Your goal -
Take every line from the entries below that includes the word "left" and copy it.

=== Section Start ===

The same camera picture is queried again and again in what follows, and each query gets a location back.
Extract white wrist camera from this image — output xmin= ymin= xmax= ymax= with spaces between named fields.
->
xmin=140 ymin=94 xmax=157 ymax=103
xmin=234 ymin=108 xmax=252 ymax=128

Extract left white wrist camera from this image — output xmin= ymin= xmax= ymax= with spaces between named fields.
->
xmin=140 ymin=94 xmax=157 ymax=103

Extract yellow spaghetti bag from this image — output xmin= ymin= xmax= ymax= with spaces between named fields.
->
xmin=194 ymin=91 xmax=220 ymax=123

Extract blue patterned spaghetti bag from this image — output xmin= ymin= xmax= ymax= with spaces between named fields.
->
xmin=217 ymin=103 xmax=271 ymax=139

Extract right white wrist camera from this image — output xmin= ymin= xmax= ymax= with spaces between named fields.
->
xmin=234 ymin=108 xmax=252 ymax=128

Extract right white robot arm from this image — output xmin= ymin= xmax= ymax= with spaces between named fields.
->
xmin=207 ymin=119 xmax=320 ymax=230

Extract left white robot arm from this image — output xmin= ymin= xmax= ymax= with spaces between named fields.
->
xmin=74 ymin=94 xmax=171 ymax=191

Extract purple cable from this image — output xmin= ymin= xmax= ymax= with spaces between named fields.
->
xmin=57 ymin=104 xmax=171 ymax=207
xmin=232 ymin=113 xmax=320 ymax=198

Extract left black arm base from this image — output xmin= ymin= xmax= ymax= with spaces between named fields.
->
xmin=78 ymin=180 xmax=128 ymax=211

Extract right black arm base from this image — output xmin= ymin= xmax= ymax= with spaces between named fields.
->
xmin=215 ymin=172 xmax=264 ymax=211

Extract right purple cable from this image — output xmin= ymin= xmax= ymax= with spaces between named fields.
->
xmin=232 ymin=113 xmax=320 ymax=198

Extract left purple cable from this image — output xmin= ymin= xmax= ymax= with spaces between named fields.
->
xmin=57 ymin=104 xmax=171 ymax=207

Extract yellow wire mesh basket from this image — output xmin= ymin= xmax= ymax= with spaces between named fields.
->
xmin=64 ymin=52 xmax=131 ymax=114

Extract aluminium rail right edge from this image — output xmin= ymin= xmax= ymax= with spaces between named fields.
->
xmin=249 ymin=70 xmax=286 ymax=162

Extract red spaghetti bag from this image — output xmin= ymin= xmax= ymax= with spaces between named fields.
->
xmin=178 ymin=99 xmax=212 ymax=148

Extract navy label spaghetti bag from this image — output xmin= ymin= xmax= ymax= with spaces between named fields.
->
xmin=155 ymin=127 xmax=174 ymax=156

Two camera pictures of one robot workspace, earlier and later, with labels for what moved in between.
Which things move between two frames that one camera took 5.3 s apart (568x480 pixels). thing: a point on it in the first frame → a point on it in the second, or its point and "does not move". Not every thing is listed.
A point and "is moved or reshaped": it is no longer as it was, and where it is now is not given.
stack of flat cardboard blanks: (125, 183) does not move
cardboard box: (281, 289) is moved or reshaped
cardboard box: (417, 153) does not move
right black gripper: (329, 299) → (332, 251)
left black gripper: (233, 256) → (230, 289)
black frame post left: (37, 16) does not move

=== Section End ===

Solution to this problem -
Extract left white wrist camera from this image — output xmin= ymin= xmax= ymax= with spaces between named fields.
Extract left white robot arm from this image — output xmin= ymin= xmax= ymax= with spaces between named fields.
Extract left black arm base from this image — output xmin= ymin= xmax= ymax= with spaces between named fields.
Extract left purple cable from this image — output xmin= ymin= xmax= ymax= with spaces between named fields.
left black gripper: (233, 256) → (230, 289)
black frame post left: (37, 16) does not move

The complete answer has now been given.